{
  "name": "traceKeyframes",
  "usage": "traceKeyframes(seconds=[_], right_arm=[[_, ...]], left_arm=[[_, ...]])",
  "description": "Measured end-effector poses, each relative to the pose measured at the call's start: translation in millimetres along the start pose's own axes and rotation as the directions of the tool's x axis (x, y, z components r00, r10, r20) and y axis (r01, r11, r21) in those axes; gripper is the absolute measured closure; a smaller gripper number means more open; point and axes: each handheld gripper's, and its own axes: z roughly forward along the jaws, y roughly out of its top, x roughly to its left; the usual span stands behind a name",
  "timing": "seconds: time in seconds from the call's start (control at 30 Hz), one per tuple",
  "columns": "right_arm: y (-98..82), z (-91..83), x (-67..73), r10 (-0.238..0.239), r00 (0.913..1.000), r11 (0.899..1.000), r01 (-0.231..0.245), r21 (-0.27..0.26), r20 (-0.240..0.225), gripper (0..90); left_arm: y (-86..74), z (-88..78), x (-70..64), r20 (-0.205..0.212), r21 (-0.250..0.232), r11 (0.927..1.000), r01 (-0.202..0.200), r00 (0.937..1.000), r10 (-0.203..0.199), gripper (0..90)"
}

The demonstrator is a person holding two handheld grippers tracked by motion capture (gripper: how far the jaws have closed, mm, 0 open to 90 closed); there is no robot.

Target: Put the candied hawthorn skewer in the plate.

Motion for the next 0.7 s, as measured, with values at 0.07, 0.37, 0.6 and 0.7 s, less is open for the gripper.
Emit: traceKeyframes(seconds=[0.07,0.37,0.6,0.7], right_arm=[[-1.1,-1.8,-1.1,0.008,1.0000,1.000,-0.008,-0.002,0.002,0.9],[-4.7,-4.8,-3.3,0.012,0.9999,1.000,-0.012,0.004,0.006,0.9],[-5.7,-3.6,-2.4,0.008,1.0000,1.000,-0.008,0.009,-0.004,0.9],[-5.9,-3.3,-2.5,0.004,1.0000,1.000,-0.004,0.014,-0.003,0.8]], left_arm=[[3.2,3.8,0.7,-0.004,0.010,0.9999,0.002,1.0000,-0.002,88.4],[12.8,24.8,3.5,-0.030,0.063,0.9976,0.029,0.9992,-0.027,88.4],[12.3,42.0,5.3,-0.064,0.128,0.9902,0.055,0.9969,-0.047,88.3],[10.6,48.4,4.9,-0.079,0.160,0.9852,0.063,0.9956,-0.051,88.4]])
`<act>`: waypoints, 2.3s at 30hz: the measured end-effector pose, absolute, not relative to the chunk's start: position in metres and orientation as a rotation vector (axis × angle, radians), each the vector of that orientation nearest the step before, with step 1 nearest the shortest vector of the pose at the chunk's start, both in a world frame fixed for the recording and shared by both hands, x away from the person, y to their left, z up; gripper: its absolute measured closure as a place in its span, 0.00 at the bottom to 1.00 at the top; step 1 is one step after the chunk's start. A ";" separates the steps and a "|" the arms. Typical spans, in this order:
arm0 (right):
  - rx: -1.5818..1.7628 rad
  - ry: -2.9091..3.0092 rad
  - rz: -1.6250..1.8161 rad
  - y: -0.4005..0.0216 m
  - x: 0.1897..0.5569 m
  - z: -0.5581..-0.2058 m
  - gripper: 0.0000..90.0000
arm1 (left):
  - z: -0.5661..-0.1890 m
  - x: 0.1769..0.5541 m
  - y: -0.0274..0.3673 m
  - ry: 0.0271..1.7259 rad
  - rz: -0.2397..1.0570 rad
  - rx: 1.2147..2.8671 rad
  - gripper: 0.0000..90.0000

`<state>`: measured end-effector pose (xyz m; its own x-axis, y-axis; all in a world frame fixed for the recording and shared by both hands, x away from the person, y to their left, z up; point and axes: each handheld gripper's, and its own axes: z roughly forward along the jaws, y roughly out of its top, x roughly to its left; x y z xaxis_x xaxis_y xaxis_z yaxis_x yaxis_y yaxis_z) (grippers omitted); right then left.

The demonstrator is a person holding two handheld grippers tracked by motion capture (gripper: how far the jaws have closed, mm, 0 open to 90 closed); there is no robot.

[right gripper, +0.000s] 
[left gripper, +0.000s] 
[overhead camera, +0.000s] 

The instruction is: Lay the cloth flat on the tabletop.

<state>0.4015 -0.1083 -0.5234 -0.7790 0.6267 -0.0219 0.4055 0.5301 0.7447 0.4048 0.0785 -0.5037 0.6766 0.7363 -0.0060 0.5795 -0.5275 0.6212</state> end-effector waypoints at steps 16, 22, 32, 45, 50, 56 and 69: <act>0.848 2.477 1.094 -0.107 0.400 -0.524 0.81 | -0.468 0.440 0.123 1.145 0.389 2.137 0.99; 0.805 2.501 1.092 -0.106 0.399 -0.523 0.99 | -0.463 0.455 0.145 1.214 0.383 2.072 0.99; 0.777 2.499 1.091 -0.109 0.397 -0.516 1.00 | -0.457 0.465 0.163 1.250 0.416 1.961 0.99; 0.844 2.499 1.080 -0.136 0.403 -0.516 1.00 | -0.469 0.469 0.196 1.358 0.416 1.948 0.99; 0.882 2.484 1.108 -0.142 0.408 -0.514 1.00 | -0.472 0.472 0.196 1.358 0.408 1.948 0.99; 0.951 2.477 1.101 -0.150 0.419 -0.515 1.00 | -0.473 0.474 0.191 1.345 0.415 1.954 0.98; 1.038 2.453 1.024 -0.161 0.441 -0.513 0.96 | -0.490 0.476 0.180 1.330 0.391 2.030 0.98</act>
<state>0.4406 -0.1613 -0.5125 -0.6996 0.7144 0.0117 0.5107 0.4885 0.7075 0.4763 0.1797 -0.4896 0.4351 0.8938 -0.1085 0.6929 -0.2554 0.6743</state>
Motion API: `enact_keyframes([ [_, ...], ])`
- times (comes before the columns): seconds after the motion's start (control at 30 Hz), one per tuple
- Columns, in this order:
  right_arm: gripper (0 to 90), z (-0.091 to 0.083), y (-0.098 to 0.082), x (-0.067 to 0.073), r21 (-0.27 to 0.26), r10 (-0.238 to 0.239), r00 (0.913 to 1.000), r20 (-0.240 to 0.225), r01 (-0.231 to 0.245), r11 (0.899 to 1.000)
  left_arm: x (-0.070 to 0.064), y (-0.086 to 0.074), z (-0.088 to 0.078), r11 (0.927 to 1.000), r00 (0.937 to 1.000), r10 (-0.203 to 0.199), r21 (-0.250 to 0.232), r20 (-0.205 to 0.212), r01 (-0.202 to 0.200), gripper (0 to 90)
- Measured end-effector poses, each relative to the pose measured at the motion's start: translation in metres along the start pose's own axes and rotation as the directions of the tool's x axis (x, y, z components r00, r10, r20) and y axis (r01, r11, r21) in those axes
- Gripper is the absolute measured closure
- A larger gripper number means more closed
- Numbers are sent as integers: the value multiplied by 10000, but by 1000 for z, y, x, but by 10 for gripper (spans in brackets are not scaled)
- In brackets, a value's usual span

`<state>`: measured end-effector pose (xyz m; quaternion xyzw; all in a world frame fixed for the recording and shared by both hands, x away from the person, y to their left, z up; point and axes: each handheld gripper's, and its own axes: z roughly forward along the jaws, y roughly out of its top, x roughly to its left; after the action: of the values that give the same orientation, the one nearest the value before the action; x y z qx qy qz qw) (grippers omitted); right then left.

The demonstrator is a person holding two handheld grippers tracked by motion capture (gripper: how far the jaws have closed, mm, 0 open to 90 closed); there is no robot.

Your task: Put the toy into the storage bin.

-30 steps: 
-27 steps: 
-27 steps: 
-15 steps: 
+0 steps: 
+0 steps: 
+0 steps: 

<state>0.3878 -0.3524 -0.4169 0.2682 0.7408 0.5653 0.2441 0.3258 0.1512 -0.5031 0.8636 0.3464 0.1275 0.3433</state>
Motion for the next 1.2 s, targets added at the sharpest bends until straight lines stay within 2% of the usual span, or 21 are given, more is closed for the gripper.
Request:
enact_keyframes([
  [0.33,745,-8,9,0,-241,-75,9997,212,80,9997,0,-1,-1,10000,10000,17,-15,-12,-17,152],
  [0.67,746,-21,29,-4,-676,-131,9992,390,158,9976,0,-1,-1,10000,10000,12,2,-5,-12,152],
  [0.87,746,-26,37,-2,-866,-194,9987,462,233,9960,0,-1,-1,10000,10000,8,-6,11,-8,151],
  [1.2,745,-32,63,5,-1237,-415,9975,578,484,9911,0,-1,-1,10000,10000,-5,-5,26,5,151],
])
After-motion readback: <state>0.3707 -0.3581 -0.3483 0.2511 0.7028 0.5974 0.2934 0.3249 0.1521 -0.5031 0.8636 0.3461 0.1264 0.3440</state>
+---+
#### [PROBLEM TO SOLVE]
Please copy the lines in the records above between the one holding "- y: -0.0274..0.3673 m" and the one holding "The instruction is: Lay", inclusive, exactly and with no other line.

#### [COMPLETED TASK]
  - y: -0.0274..0.3673 m
  - ry: 0.0271..1.7259 rad
  - rz: -0.2397..1.0570 rad
  - rx: 1.2147..2.8671 rad
  - gripper: 0.0000..90.0000

`<state>`: measured end-effector pose (xyz m; its own x-axis, y-axis; all in a world frame fixed for the recording and shared by both hands, x away from the person, y to their left, z up; point and axes: each handheld gripper's, and its own axes: z roughly forward along the jaws, y roughly out of its top, x roughly to its left; x y z xaxis_x xaxis_y xaxis_z yaxis_x yaxis_y yaxis_z) (grippers omitted); right then left.

The demonstrator is a person holding two handheld grippers tracked by motion capture (gripper: how far the jaws have closed, mm, 0 open to 90 closed); there is no robot.

[right gripper, +0.000s] 
[left gripper, +0.000s] 
[overhead camera, +0.000s] 

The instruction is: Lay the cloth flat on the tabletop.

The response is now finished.